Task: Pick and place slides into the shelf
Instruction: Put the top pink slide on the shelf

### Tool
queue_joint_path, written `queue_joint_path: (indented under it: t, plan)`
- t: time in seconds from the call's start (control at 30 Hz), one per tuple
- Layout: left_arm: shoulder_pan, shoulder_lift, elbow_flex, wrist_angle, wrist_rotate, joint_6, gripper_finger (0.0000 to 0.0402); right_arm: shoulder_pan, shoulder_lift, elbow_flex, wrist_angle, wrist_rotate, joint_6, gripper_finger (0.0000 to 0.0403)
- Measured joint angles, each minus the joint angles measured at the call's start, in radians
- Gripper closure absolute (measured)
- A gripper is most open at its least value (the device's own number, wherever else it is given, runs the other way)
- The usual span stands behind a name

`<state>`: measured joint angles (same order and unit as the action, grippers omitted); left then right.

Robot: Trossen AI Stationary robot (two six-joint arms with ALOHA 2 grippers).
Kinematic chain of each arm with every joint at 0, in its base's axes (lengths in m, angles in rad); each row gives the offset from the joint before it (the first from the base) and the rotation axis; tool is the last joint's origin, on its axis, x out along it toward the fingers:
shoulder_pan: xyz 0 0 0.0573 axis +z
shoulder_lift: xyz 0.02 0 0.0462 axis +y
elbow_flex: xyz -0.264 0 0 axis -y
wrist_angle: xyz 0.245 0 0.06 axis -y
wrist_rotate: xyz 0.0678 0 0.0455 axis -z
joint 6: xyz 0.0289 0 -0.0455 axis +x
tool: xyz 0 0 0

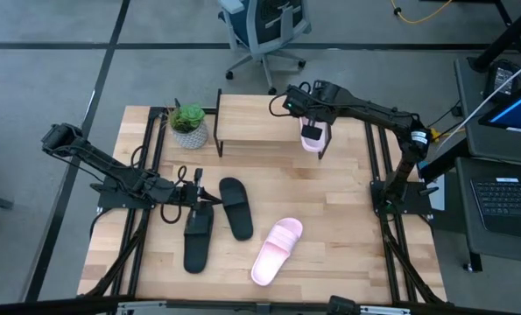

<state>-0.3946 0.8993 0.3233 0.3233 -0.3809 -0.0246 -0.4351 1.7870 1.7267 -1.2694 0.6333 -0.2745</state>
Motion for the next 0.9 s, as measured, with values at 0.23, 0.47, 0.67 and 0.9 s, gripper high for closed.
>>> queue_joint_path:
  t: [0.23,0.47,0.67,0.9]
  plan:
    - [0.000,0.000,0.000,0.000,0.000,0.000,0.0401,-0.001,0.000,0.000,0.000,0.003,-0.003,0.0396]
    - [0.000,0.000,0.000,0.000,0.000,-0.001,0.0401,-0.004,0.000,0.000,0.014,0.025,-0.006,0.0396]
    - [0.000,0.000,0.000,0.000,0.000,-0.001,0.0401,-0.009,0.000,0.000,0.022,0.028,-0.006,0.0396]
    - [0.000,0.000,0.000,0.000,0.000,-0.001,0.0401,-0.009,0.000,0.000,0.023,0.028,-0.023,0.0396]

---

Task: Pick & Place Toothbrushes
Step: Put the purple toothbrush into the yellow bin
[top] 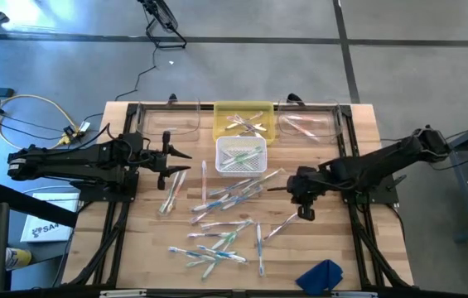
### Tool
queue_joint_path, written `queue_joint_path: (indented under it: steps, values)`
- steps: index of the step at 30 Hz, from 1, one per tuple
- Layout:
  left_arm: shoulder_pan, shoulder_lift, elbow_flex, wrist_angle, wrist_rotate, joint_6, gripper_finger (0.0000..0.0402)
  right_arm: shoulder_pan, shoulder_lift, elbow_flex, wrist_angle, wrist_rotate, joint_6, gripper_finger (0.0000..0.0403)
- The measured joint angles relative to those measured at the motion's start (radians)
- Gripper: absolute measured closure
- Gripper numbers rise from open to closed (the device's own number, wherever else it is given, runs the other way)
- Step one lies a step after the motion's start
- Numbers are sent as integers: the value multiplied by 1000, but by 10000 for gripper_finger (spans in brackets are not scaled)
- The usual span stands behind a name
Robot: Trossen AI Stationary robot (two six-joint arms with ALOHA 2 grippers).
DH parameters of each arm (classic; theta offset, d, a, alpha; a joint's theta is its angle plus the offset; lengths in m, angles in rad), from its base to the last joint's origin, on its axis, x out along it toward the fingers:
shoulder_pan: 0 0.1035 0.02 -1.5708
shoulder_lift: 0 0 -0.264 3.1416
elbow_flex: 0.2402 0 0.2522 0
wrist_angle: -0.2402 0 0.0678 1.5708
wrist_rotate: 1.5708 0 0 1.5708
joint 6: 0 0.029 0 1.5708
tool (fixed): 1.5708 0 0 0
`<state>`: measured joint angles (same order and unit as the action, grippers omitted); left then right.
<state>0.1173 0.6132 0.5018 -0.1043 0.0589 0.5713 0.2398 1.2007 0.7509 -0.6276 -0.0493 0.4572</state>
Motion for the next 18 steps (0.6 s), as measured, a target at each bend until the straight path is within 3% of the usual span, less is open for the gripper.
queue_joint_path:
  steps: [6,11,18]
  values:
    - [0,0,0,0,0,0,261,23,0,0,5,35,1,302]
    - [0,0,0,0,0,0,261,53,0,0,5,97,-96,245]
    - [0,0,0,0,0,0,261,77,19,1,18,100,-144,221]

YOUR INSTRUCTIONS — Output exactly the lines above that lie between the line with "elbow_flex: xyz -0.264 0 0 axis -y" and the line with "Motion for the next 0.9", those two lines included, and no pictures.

RESULT OF THE TASK —
elbow_flex: xyz -0.264 0 0 axis -y
wrist_angle: xyz 0.245 0 0.06 axis -y
wrist_rotate: xyz 0.0678 0 0.0455 axis -z
joint 6: xyz 0.0289 0 -0.0455 axis +x
tool: xyz 0 0 0


<state>-0.3946 0.8993 0.3233 0.3233 -0.3809 -0.0246 -0.4351 1.7870 1.7267 -1.2694 0.6333 -0.2745</state>
Motion for the next 0.9 s, as measured, with values at 0.23, 0.47, 0.67 and 0.9 s, gripper high for closed.

Nothing remains to be written for this exercise.